In many AI SoCs, the performance bottleneck is about moving data between storages and processing units. ONNC compiler uses several strategies to eliminate data movement overhead.
Neural network inference behaves like a data flow in a big loop. We leverage this feature and reorder all tasks in a pipeline. The basic idea of software pipelining is overlapping loop iterations and maximizes utilization of all processing elements. This technique is particularly effective for recommendation systems and some architectures like RISC-V mesh.
Number of DMAs is usually less than the number of processing units the DMA can see. ONNC compiler knows address views of each DMAs and has unique algorithm to resolve contention of DMA usages between different processing units at compilation time.
Multiple processing units may access to the same storage at the same time. ONNC compiler uses interference graph to schedule all tasks on processing units and resolve all bus/port contentions at compilation time.
Several processing units may share small but high-speed SRAM tiles. When ONNC compiler find a datum is too big to put in the SRAM, it separates the big datum into small pieces and put them in the next level storage, like DRAM or Flash. It also schedules all the data movement to enlarge bus utilization and save peak memory usage.
Compiler flow commonly separates into three parts in order: frontend, middle-end, and backend. For a DLA compiler, the frontend is expected to support a rich set of model formats, and then make the parsed graph compact and explicit enough for ease of further optimization.
The middle-end is expected to partition a model graph into groups, each of which will be lowered into DLA, DSP, or CPU backend, that when working together, can achieve high performance in a heterogeneous system.
The backend is expected to perform hardware-dependent optimization of scheduling and resource allocation to maximize performance and minimize memory footprint.
ONNC compiler provides the frontend with the following features.
Parsing model files from popular AI frameworks of ONNX, PyTorch, TensorFlow, and etc.
Shape inference to resolve non-trivial tensor shapes in models.
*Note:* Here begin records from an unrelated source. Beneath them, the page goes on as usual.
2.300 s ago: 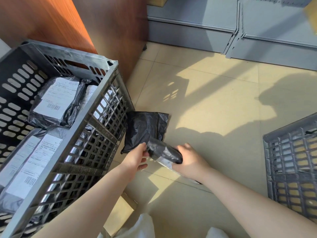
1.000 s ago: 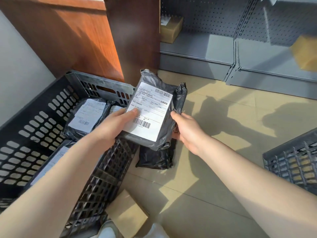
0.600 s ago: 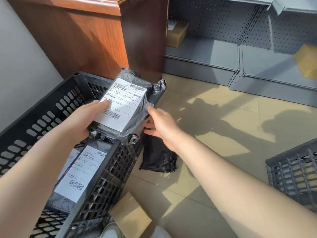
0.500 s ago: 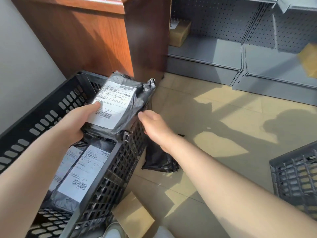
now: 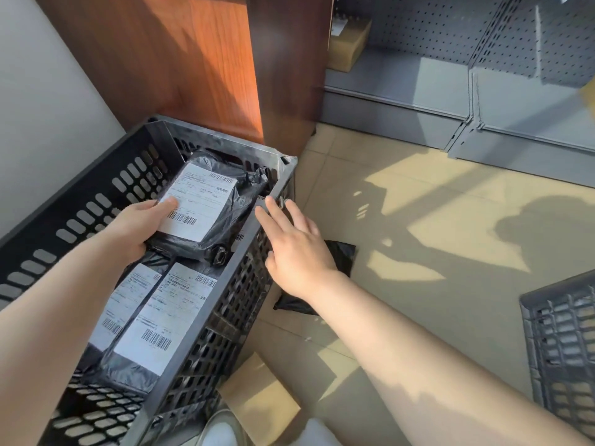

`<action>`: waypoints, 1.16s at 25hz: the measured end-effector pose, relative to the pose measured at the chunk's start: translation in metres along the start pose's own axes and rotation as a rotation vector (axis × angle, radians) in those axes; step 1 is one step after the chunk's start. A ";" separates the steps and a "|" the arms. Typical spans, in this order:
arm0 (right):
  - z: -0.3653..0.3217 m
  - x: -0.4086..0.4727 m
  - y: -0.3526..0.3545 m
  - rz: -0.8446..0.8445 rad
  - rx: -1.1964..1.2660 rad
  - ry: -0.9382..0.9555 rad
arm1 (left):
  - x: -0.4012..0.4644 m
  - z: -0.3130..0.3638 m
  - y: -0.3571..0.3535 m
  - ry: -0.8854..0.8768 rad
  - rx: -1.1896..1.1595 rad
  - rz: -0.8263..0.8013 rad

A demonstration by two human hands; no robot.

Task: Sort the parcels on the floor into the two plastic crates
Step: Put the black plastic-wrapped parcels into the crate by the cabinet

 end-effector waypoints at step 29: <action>-0.007 0.000 -0.008 0.004 0.107 -0.027 | 0.037 -0.029 -0.080 -0.517 0.959 0.080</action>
Point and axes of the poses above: each hand's wrist, its own x-axis towards the middle knuckle, its own y-axis out of the back of the hand, z = x × y, the point moved 4 cm from there along x, towards the middle knuckle, and after that the axes turned 3 degrees about -x, right-handed, at the moved point
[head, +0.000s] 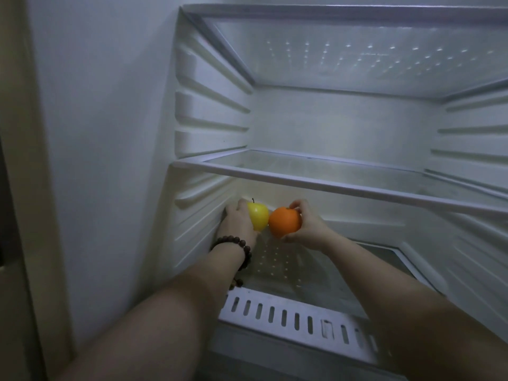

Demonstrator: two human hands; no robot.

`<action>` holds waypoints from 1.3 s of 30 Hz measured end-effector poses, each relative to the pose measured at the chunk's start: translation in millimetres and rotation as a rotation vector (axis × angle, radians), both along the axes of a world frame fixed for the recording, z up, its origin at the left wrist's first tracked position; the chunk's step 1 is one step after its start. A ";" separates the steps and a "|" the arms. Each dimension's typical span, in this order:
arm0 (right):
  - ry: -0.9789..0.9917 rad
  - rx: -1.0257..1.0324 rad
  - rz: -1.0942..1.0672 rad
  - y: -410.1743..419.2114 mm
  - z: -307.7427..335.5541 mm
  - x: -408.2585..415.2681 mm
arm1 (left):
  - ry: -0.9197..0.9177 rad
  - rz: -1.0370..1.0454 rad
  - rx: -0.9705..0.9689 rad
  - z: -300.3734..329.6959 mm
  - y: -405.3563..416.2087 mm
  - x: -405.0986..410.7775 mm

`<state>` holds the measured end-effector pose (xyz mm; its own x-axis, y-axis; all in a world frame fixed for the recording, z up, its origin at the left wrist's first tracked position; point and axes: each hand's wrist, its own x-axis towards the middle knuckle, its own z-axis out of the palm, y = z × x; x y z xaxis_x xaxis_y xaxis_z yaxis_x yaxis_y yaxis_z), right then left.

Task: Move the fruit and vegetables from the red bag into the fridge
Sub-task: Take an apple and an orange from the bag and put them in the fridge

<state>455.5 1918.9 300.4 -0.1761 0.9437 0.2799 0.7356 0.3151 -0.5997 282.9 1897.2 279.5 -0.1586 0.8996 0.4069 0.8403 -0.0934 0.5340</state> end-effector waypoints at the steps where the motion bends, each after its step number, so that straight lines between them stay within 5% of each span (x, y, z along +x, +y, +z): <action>1: 0.004 -0.008 0.002 0.7 -0.3 0.3 | 0.013 0.014 -0.003 -0.1 0.9 0.8; 24: 0.086 0.010 -0.107 -17.9 -1.5 -2.5 | -0.080 0.025 0.018 20.0 -14.2 3.6; 39: -0.138 0.327 -0.312 -174.2 -7.6 -30.6 | 0.148 -0.132 0.176 10.1 -151.1 -5.2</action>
<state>424.9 1744.8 292.8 0.0457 0.8238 0.5651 0.8910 0.2222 -0.3960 277.7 1746.1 289.7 0.0279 0.8220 0.5688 0.8824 -0.2876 0.3723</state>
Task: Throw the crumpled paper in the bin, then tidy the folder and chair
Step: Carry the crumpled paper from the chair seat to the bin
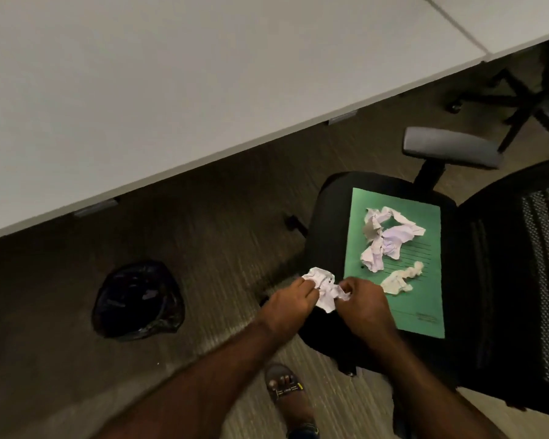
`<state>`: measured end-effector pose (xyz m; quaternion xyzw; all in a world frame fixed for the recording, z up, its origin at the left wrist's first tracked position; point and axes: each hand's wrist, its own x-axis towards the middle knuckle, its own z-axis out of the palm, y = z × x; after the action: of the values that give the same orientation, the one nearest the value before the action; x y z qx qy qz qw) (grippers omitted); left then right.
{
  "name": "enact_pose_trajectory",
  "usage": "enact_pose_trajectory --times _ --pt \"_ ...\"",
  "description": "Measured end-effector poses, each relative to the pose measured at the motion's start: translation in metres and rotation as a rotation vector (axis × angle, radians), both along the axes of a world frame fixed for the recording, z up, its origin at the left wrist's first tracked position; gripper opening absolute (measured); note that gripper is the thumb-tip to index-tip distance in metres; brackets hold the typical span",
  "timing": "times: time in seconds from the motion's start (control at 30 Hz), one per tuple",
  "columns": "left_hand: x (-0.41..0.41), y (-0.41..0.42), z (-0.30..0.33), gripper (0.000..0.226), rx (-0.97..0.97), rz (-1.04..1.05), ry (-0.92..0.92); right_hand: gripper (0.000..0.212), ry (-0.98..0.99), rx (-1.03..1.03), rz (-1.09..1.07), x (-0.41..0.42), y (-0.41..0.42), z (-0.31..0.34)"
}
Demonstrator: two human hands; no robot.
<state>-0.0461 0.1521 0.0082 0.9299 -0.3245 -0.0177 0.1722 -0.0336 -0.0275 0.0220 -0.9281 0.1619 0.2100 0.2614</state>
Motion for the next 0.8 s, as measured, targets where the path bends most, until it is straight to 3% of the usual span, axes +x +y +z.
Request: enact_pose_trajectory --times 0.17,0.27,0.53,0.8 --pt "-0.019 0.090 0.002 0.032 -0.036 0.184 0.009 0.016 -0.004 0.111 0.082 -0.003 0.092 0.004" --pt "-0.032 0.137 0.001 0.012 -0.035 0.265 -0.023 0.020 0.022 0.163 0.133 -0.003 0.142 -0.004" --pt "-0.076 0.269 -0.017 0.035 -0.020 0.484 0.082 0.013 0.078 0.148 0.342 -0.013 0.287 -0.031" --pt "-0.107 0.380 -0.056 0.032 -0.007 0.654 0.155 0.015 0.100 0.174 0.427 -0.025 0.417 -0.071"
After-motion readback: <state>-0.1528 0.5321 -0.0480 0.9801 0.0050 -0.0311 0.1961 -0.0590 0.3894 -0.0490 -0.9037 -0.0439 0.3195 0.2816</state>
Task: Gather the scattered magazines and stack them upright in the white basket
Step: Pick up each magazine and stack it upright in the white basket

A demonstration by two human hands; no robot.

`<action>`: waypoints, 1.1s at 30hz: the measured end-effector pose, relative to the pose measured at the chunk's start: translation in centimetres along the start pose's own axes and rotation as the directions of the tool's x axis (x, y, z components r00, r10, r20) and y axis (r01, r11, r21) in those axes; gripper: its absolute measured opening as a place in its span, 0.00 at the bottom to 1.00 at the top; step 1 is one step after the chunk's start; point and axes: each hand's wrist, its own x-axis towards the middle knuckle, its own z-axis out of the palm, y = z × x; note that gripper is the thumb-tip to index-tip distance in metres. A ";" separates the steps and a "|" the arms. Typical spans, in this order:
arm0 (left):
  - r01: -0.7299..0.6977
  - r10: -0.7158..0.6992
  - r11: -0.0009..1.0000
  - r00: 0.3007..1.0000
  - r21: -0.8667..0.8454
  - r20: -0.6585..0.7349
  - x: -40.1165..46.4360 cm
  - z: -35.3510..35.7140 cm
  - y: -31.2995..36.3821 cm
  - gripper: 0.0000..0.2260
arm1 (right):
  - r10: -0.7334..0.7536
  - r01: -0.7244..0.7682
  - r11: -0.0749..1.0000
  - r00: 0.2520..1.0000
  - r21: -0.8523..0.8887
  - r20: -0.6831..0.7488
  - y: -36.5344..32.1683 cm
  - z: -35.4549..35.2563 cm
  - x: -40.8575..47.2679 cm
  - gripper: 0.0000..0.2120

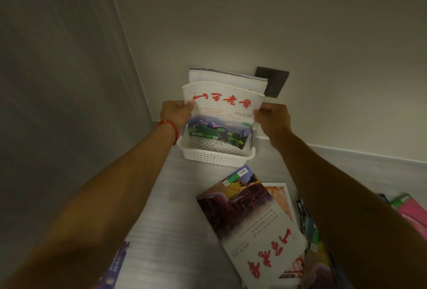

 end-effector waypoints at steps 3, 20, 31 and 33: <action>0.019 -0.019 1.000 1.000 0.009 -0.021 0.6 0.4 -0.7 0.19 | -0.006 0.006 1.000 1.000 -0.022 0.010 0.4 0.3 0.3 0.05; 0.103 -0.105 0.994 0.993 -0.038 -0.051 -0.5 3.3 -0.6 0.29 | 0.092 0.062 0.897 0.942 -0.437 0.323 13.4 -12.4 -9.1 0.09; -0.560 0.308 0.750 0.767 0.352 0.564 -21.6 14.5 -9.0 0.14 | 0.268 -0.225 0.799 0.963 -0.557 -0.005 25.0 -23.4 -17.0 0.08; -0.654 0.174 0.648 0.627 0.391 0.760 -25.4 17.1 -10.1 0.19 | 0.293 -0.256 0.762 0.956 -0.595 -0.036 27.3 -25.9 -17.6 0.02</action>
Constant folding and redundancy removal to reduce model size.
Lowering into a so-called ONNC IR, which is a high-level IR composed of coarse-grained operators like convolution and pooling.
As for the middleend, ONNC compiler provides the following features.
Partitioning for heterogeneous computing.
Off-the-shelf CPU fallback mechanism for popular CPUs like ARM and RISC-V.
Operator tiling to fit DLA design constraints.
As for the backend, ONNC compiler provides the following features.
we abstracted the hardware architecture into a set of pre-defined configurations, like memory size, bus address alignment, functions involved in the pipeline, and so on. We formalized those configurations into an easy-to-learn, so-called machine description language. Then we developed corresponding hardware-dependent algorithms. This way you can easily take advantage of the off-the-shelf hardware-dependent optimizations from ONNC compiler.
Some key optimizations are provided as below.
Scheduling for multiple resources.
DMA operator insertion.
Memory allocation supporting multi-level hierarchy.
In conclusion, ONNC compiler is
Modularized for easy integration with your own compiler in the way you need
Retargetable for satisfying many different hardware architectures’ need
Optimized in terms of performance and resource utilization.